Task
Word for word, repeat everything in the records below except the pictures.

Input data
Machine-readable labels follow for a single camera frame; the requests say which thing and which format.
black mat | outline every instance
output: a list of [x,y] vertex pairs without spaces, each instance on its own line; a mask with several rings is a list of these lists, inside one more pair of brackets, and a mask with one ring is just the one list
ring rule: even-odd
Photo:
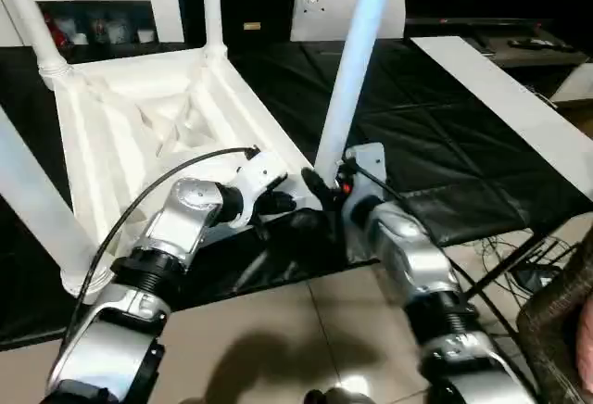
[[[69,61],[179,48],[183,45],[75,48]],[[311,161],[340,52],[341,44],[279,44],[230,55]],[[0,81],[0,105],[69,201],[56,106],[31,49],[0,49]],[[406,43],[375,47],[349,136],[350,144],[368,141],[385,145],[390,182],[443,246],[537,228],[591,209],[588,199],[487,107]],[[0,349],[56,337],[72,306],[57,267],[4,203],[0,224],[7,237],[0,249],[0,291],[6,299]],[[270,236],[264,243],[246,232],[201,251],[178,307],[356,266],[345,259],[319,212],[284,217],[270,226]]]

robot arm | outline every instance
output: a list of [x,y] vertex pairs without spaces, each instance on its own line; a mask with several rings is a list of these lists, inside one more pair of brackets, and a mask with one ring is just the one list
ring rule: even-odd
[[258,198],[286,176],[259,153],[227,185],[181,179],[148,223],[113,281],[88,310],[50,374],[45,404],[144,404],[165,349],[158,343],[209,227],[246,225]]
[[[346,158],[385,180],[383,146],[348,149]],[[434,402],[535,404],[467,304],[447,257],[423,226],[361,173],[343,209],[347,235],[383,262],[421,348],[420,372]]]

black cable wire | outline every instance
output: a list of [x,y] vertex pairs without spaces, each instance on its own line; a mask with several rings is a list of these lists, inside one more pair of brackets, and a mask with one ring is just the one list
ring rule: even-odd
[[[490,244],[490,247],[492,248],[492,251],[494,251],[494,254],[496,255],[497,259],[498,259],[498,263],[502,262],[502,256],[500,255],[500,253],[498,252],[497,246],[495,245],[496,240],[492,239],[492,238],[488,238],[487,242]],[[515,290],[512,288],[513,283],[511,282],[511,279],[509,277],[509,274],[507,272],[504,273],[504,278],[507,281],[507,285],[509,286],[509,291],[512,294],[512,298],[515,300],[515,303],[517,304],[517,307],[519,307],[519,309],[523,308],[523,304],[521,303],[521,301],[519,300],[519,297],[517,296],[517,293],[515,293]]]
[[393,189],[387,183],[383,182],[382,180],[377,179],[370,172],[368,172],[367,170],[362,168],[361,165],[359,165],[353,158],[345,158],[344,164],[346,166],[349,166],[352,170],[354,170],[356,172],[360,172],[367,179],[369,179],[372,182],[381,186],[387,193],[389,193],[393,198],[395,198],[397,200],[397,202],[401,203],[402,206],[406,206],[406,199],[404,198],[404,196],[402,196],[398,191]]
[[558,262],[560,262],[560,261],[561,261],[563,258],[565,258],[565,257],[566,257],[568,254],[572,253],[572,252],[573,252],[575,249],[579,248],[579,247],[580,247],[580,245],[581,245],[581,242],[577,242],[576,244],[569,246],[569,247],[568,247],[568,248],[566,248],[564,251],[562,251],[562,252],[561,252],[561,254],[560,254],[558,257],[556,257],[556,258],[554,258],[554,259],[552,259],[552,260],[549,260],[549,262],[548,262],[548,264],[547,264],[547,265],[553,265],[553,264],[555,264],[555,263],[558,263]]
[[142,193],[140,193],[140,195],[138,197],[136,197],[134,199],[134,201],[130,204],[129,207],[126,208],[125,211],[123,211],[123,214],[121,214],[121,217],[118,219],[118,221],[115,223],[115,225],[113,225],[113,228],[111,228],[111,230],[109,231],[109,233],[107,234],[107,236],[105,237],[105,239],[103,240],[103,242],[101,243],[99,248],[96,250],[96,253],[93,256],[93,259],[91,260],[91,264],[89,265],[89,270],[86,273],[86,276],[84,277],[84,282],[82,283],[81,291],[76,298],[76,304],[74,305],[74,310],[72,311],[72,316],[70,318],[70,322],[68,324],[68,327],[66,327],[66,331],[64,332],[64,337],[62,338],[62,343],[59,348],[59,355],[61,355],[63,353],[64,348],[66,347],[66,345],[72,338],[72,332],[74,330],[74,327],[76,326],[76,322],[78,321],[78,314],[80,312],[82,302],[84,301],[84,297],[86,296],[86,293],[89,289],[91,281],[93,280],[93,276],[95,275],[96,267],[98,267],[99,262],[101,261],[101,258],[103,256],[103,253],[105,253],[105,251],[107,250],[107,247],[111,243],[111,240],[113,239],[113,237],[115,237],[115,234],[120,230],[121,225],[123,225],[123,223],[126,222],[126,220],[130,217],[130,215],[133,213],[133,211],[138,207],[138,205],[140,205],[140,203],[146,198],[146,196],[148,196],[150,193],[152,193],[159,185],[161,185],[163,182],[165,182],[167,179],[169,179],[171,177],[171,175],[176,174],[180,170],[184,170],[188,166],[192,166],[196,163],[199,163],[200,161],[203,161],[203,160],[206,160],[209,158],[214,158],[214,157],[222,156],[225,154],[234,154],[234,153],[238,153],[238,152],[243,152],[247,155],[247,158],[250,158],[253,155],[253,153],[257,153],[258,151],[256,148],[252,148],[252,147],[232,147],[229,149],[221,149],[219,151],[209,152],[207,154],[204,154],[202,156],[198,156],[195,158],[190,158],[189,160],[185,161],[184,163],[176,166],[172,170],[168,170],[163,175],[158,177],[155,181],[153,181],[150,185],[148,185],[147,188]]

black stand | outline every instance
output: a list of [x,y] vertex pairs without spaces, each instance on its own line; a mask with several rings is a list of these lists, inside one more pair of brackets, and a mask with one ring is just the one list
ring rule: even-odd
[[469,299],[474,297],[478,292],[484,290],[492,282],[494,282],[500,275],[504,274],[511,268],[520,264],[525,260],[527,256],[531,254],[531,251],[535,249],[542,240],[549,236],[554,230],[558,229],[564,221],[556,223],[554,225],[542,226],[541,229],[534,230],[534,233],[529,237],[521,246],[515,249],[509,254],[504,260],[502,260],[494,270],[490,271],[482,279],[477,281],[467,292],[466,296]]

beige floor tile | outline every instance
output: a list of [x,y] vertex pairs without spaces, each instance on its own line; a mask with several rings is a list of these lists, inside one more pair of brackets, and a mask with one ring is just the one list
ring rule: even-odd
[[411,397],[400,399],[392,404],[424,404],[425,392],[417,393]]
[[309,281],[341,380],[364,377],[377,404],[426,388],[405,314],[395,305],[378,266]]
[[554,235],[565,240],[569,245],[580,242],[591,228],[593,223],[593,212],[573,217],[566,222]]
[[336,384],[306,284],[175,313],[151,404],[302,402]]
[[59,343],[47,342],[0,353],[0,391],[6,404],[38,404]]

Written reply
Machine-readable labels follow for a single camera frame; the requests say which thing and which format.
black mat | outline every instance
output: a list of [x,y] vertex pairs without spaces, each instance on its own line; a mask with several rings is a list of these lists, inside one more pair of brackets, and a mask with one ring is just the one list
ring rule: even-odd
Photo:
[[[69,61],[179,48],[183,45],[75,48]],[[311,161],[340,52],[341,44],[279,44],[230,55]],[[0,81],[0,105],[69,201],[56,106],[31,49],[0,49]],[[406,43],[375,47],[349,136],[350,144],[368,141],[385,145],[390,182],[443,246],[537,228],[591,209],[588,199],[487,107]],[[0,349],[56,337],[72,306],[57,267],[4,203],[0,224],[7,237],[0,249],[0,291],[6,299]],[[270,236],[264,243],[246,232],[201,251],[178,307],[356,266],[345,259],[319,212],[284,217],[270,226]]]

robot arm | outline every instance
output: a list of [x,y] vertex pairs without spaces, each instance on its own line; a mask with several rings is a list of these lists, inside one more pair of brackets, and a mask with one ring is just the one list
ring rule: even-odd
[[258,198],[286,176],[259,153],[227,185],[181,179],[148,223],[113,281],[88,310],[50,374],[45,404],[144,404],[165,349],[158,343],[209,227],[246,225]]
[[[346,158],[385,180],[383,146],[348,149]],[[434,402],[535,404],[467,304],[447,257],[423,226],[361,173],[343,209],[347,235],[383,262],[421,348],[420,372]]]

black cable wire | outline every instance
output: a list of [x,y] vertex pairs without spaces, each instance on its own line; a mask with several rings is a list of these lists, inside one more pair of brackets, and a mask with one ring is just the one list
ring rule: even-odd
[[[490,244],[490,247],[492,248],[492,251],[494,251],[494,254],[496,255],[497,259],[498,259],[498,263],[502,262],[502,256],[500,255],[500,253],[498,252],[497,246],[495,245],[496,240],[492,239],[492,238],[488,238],[487,242]],[[515,290],[512,288],[513,283],[511,282],[511,279],[509,277],[509,274],[507,272],[504,273],[504,278],[507,281],[507,285],[509,286],[509,291],[512,294],[512,298],[515,300],[515,303],[517,304],[517,307],[519,307],[519,309],[523,308],[523,304],[521,303],[521,301],[519,300],[519,297],[517,296],[517,293],[515,293]]]
[[393,189],[387,183],[383,182],[382,180],[377,179],[370,172],[368,172],[367,170],[362,168],[361,165],[359,165],[353,158],[345,158],[344,164],[346,166],[349,166],[352,170],[354,170],[356,172],[360,172],[367,179],[369,179],[372,182],[381,186],[387,193],[389,193],[393,198],[395,198],[397,200],[397,202],[401,203],[402,206],[406,206],[406,199],[404,198],[404,196],[402,196],[398,191]]
[[558,262],[560,262],[560,261],[561,261],[563,258],[565,258],[565,257],[566,257],[568,254],[572,253],[572,252],[573,252],[575,249],[579,248],[579,247],[580,247],[580,245],[581,245],[581,242],[577,242],[576,244],[569,246],[569,247],[568,247],[568,248],[566,248],[564,251],[562,251],[562,252],[561,252],[561,254],[560,254],[558,257],[556,257],[556,258],[554,258],[554,259],[552,259],[552,260],[549,260],[549,262],[548,262],[548,264],[547,264],[547,265],[553,265],[553,264],[555,264],[555,263],[558,263]]
[[142,193],[140,193],[140,195],[138,197],[136,197],[134,199],[134,201],[130,204],[129,207],[126,208],[125,211],[123,211],[123,214],[121,214],[121,217],[118,219],[118,221],[115,223],[115,225],[113,225],[113,228],[111,228],[111,230],[109,231],[109,233],[107,234],[107,236],[105,237],[105,239],[103,240],[103,242],[101,243],[99,248],[96,250],[96,253],[93,256],[93,259],[91,260],[91,264],[89,265],[89,270],[86,273],[86,276],[84,277],[84,282],[82,283],[81,291],[76,298],[76,304],[74,305],[74,310],[72,311],[72,316],[70,318],[70,322],[68,324],[68,327],[66,327],[66,331],[64,332],[64,337],[62,338],[62,343],[59,348],[59,355],[61,355],[63,353],[64,348],[66,347],[66,345],[72,338],[72,332],[74,330],[74,327],[76,326],[76,322],[78,321],[78,314],[80,312],[82,302],[84,301],[84,297],[86,296],[86,293],[89,289],[91,281],[93,280],[93,276],[95,275],[96,267],[98,267],[99,262],[101,261],[101,258],[103,256],[103,253],[105,253],[105,251],[107,250],[107,247],[111,243],[111,240],[113,239],[113,237],[115,237],[115,234],[120,230],[121,225],[123,225],[123,223],[126,222],[126,220],[130,217],[130,215],[133,213],[133,211],[138,207],[138,205],[140,205],[140,203],[146,198],[146,196],[148,196],[150,193],[152,193],[159,185],[161,185],[163,182],[165,182],[167,179],[169,179],[171,177],[171,175],[176,174],[180,170],[184,170],[188,166],[192,166],[196,163],[199,163],[200,161],[203,161],[203,160],[206,160],[209,158],[214,158],[214,157],[222,156],[225,154],[234,154],[234,153],[238,153],[238,152],[243,152],[247,155],[247,158],[250,158],[253,155],[253,153],[257,153],[258,151],[256,148],[252,148],[252,147],[232,147],[229,149],[221,149],[219,151],[209,152],[207,154],[204,154],[202,156],[198,156],[195,158],[190,158],[189,160],[185,161],[184,163],[176,166],[172,170],[168,170],[163,175],[158,177],[155,181],[153,181],[150,185],[148,185],[147,188]]

black stand | outline every instance
output: a list of [x,y] vertex pairs without spaces, each instance on its own line; a mask with several rings is a list of these lists, inside one more pair of brackets, and a mask with one ring is just the one list
ring rule: even-odd
[[469,299],[474,297],[478,292],[484,290],[492,282],[494,282],[500,275],[504,274],[511,268],[520,264],[525,260],[527,256],[531,254],[531,251],[535,249],[542,240],[549,236],[554,230],[558,229],[564,221],[556,223],[554,225],[542,226],[541,229],[534,230],[534,233],[529,237],[521,246],[515,249],[509,254],[504,260],[502,260],[494,270],[490,271],[482,279],[477,281],[467,292],[466,296]]

beige floor tile | outline every instance
output: a list of [x,y] vertex pairs without spaces, each instance on its own line; a mask with several rings is a list of these lists, inside one more pair of brackets, and a mask with one ring is just the one list
ring rule: even-odd
[[411,397],[400,399],[392,404],[424,404],[425,392],[417,393]]
[[309,281],[341,380],[364,377],[377,404],[426,388],[405,314],[395,305],[378,266]]
[[554,235],[565,240],[569,245],[580,242],[591,228],[593,223],[593,212],[573,217],[566,222]]
[[336,384],[306,284],[175,313],[151,404],[302,402]]
[[59,343],[47,342],[0,353],[0,391],[6,404],[38,404]]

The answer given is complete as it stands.